Another sector pick, the MicroSectors FANG+ Index Inverse ETN ( GNAF) is a way to trade on the short-term movements of the popular FAANG stocks — Facebook ( FB), Apple ( AAPL), Amazon.com ( AMZN), Netflix ( NFLX) and Alphabet ( GOOG, GOOGL).
The “why” of investing in inverse ETFs is another story.
Although Rob Isbitts, founder and chief investment strategist at Sungarden Investment Research in Fort Lauderdale, Florida, has been investing in them for a while, he cautions investors to have a well-thought-out, disciplined approach to how they will use inverse ETFs.
Isbitts says they can be powerful or destructive and that inverse ETFs are not all the same.
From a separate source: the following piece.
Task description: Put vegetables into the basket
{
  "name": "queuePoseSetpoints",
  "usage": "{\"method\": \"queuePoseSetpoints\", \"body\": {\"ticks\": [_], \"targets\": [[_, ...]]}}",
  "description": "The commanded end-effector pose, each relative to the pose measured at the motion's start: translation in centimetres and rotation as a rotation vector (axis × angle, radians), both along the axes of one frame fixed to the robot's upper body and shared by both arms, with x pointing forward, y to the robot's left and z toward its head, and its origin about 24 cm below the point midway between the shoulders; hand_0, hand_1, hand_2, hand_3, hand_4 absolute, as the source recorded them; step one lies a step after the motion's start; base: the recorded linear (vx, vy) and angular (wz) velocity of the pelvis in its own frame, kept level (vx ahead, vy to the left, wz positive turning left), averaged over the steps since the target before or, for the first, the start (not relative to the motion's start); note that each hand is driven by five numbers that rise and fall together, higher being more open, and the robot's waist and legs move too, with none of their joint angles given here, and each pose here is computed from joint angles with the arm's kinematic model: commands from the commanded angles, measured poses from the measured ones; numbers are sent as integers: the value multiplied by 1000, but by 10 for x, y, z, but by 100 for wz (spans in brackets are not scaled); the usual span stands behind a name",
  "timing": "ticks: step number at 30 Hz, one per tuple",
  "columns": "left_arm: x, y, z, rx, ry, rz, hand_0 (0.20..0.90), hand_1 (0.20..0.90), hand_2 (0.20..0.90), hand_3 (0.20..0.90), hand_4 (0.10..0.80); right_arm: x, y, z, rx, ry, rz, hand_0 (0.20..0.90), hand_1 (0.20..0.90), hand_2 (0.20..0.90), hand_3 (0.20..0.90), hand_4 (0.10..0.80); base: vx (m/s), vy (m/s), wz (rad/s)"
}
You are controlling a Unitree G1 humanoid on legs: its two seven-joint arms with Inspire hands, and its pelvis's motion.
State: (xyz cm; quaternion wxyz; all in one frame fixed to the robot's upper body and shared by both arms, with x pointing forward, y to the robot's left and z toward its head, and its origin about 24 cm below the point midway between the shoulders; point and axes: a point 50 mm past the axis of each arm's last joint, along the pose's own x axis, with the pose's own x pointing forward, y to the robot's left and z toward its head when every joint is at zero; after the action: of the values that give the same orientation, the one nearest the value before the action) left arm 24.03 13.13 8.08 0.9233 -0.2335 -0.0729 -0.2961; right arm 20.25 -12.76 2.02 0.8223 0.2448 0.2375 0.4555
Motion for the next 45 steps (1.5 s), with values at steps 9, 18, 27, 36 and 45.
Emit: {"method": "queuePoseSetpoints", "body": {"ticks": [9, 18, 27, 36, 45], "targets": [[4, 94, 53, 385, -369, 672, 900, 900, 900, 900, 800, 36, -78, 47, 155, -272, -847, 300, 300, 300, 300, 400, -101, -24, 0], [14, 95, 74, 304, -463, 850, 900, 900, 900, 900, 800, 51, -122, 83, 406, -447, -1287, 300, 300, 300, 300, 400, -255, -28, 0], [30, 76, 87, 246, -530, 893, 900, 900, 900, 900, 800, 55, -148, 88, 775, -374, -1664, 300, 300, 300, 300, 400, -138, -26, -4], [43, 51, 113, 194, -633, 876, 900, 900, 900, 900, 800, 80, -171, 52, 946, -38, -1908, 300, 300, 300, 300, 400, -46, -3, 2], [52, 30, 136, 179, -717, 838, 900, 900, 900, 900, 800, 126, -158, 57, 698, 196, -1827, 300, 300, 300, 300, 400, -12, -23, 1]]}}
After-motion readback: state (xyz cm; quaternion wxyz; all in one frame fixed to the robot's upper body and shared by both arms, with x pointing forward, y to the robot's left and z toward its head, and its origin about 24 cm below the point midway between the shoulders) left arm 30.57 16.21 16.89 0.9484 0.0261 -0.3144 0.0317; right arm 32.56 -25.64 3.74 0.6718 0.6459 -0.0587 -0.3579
The reason to invest in an inverse ETF is to profit from a down movement in the market. Typically, when the stock market falls, most investors lose money. If an individual calls the market direction appropriately, profits can be made by investing in inverse ETFs.
Successful inverse ETF investors understand how the investment works and that it is a short-term trading vehicle — not a buy-and-hold investment.
According to Isbitts, the levered ETFs are poisonous to your wealth due to the market’s inherent volatility.
Bottom Line: Rules to Follow
Before you invest in inverse ETFs, make sure that you have the temperament and knowledge to trade these risky investments.
An inverse ETF isn’t a “set it and forget it” type of investment. It requires close monitoring.
When investing in an inverse ETF, you could experience both gains and losses mounting up rapidly, so pay careful attention to their returns.
Ultimately, before deploying your resources into an inverse ETF, understand the potential loss if you incorrectly predict the market’s direction. Again, these investments are most appropriate for advanced investors who are able to handle risk.